Malaria is mostly caused by two types of parasites – Plasmodium falciparum and Plasmodium vivax. India accounted for a little less than half (47%) of the malaria cases caused by P. vivax. Globally P. vivax, caused 7.5 million malarial cases. More than half (53%) were found to be in South-East Asia. In the year 2018, India had 2,22,730 cases of P. vivax malaria. The number of cases of P. falciparum was not much lower either, at 2,04,733.

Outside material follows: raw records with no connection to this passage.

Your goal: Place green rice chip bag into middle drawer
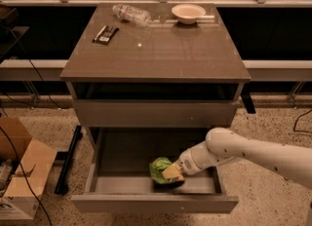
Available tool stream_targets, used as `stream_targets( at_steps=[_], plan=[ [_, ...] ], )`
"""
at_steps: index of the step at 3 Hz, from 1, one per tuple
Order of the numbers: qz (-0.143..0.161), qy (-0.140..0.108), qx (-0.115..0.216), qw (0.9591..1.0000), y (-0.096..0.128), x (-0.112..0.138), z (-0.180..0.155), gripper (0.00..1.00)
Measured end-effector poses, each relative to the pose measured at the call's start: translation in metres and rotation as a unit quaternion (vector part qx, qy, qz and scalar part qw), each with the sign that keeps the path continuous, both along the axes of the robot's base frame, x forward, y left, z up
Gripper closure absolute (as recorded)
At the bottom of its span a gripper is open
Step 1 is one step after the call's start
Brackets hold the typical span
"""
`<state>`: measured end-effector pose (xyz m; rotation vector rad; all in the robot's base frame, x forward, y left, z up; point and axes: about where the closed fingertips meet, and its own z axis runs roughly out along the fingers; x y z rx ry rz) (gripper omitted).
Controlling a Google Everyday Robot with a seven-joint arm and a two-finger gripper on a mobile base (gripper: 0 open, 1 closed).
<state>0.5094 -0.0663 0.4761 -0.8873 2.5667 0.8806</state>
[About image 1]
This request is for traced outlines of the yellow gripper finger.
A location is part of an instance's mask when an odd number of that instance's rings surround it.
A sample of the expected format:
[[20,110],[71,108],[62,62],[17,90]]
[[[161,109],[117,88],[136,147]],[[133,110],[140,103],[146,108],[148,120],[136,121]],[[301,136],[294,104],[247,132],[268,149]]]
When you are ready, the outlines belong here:
[[176,181],[183,181],[184,177],[179,166],[176,163],[171,164],[162,171],[165,179],[175,179]]

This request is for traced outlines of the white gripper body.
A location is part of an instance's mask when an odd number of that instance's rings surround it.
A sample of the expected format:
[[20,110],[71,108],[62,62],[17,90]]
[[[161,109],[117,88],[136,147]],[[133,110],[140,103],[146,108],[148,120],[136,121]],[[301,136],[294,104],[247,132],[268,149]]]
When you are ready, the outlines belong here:
[[194,175],[202,171],[202,169],[195,164],[190,149],[183,151],[176,160],[176,163],[178,165],[178,170],[182,174]]

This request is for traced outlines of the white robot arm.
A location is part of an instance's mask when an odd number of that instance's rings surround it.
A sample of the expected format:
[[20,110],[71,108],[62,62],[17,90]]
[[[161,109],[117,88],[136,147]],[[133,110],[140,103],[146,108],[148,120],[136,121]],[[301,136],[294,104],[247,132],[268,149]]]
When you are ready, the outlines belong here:
[[248,160],[308,189],[312,188],[312,149],[250,139],[225,129],[211,129],[203,142],[182,152],[162,171],[165,179],[193,175],[209,167]]

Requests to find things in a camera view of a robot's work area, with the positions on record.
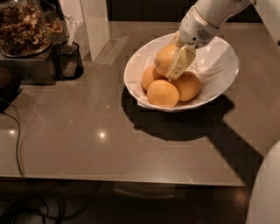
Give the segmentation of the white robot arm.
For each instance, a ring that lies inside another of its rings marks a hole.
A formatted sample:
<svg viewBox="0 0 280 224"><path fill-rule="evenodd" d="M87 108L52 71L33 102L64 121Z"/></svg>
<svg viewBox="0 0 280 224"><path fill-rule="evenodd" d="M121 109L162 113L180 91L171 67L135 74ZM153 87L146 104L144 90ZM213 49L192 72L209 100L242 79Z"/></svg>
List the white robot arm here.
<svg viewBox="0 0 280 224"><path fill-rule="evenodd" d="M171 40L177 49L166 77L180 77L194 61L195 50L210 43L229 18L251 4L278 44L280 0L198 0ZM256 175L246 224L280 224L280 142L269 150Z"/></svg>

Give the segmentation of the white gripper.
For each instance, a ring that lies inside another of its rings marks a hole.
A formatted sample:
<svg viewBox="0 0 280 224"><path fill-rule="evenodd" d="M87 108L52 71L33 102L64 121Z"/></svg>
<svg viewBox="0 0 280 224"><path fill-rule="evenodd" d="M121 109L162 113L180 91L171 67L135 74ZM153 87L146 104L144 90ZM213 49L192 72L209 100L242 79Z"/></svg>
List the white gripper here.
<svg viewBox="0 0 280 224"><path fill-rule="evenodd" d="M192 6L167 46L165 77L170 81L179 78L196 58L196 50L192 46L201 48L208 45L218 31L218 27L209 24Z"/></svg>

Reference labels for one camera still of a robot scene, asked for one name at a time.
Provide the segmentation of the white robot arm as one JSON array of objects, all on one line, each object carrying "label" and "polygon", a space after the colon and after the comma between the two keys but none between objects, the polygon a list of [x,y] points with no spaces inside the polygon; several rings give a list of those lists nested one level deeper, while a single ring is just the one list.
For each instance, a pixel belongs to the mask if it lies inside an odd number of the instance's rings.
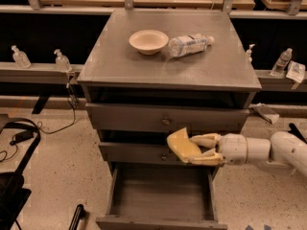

Despite being the highest burdened country in the South-east Asia region, India showed a reduction of 51% in reported cases compared to 2017 and of 60% compared to 2016. Three countries accounted for 98% of the total reported cases in the region, the main contributor being India (58%), followed by Indonesia (30%) and Myanmar (10%). The reported malaria deaths in the region dropped to 165 in 2018, with reductions of 93% and 21.42% compared with 2010 and 2017, respectively. India, Indonesia and Myanmar respectively accounted for 58%, 21% and 12% of the total reported deaths in the region.
The report pointed out that there might be a gap between the reported and the actual number of cases. It said, “Although cases continue to decrease in the public sector, estimates indicate that there are still gaps in reporting from the private sector and in treatment seeking in the three countries.” According to WHO, there were 67 lakh cases of malaria in India, out of which only around 4,00,000 were reported.
The report said that in the South-East Asia region, the major challenges remain decreased funding, treatment failures and vector resistance to pyrethroids, the insecticides used against the vectors.
Nearly 85% of global malaria deaths in 2018 were concentrated in 20 countries in the WHO African Region and India; Nigeria accounted for almost 24% of all global malaria deaths, followed by the Democratic Republic of the Congo (11%), the United Republic of Tanzania (5%), and Angola, Mozambique and Niger (4% each).
According to the WHO, as many as 49 countries reported fewer than 10,000 cases of malaria, up from 46 countries in 2017 and 40 countries in 2010, showing that more and more countries are on the verge of eliminating malaria.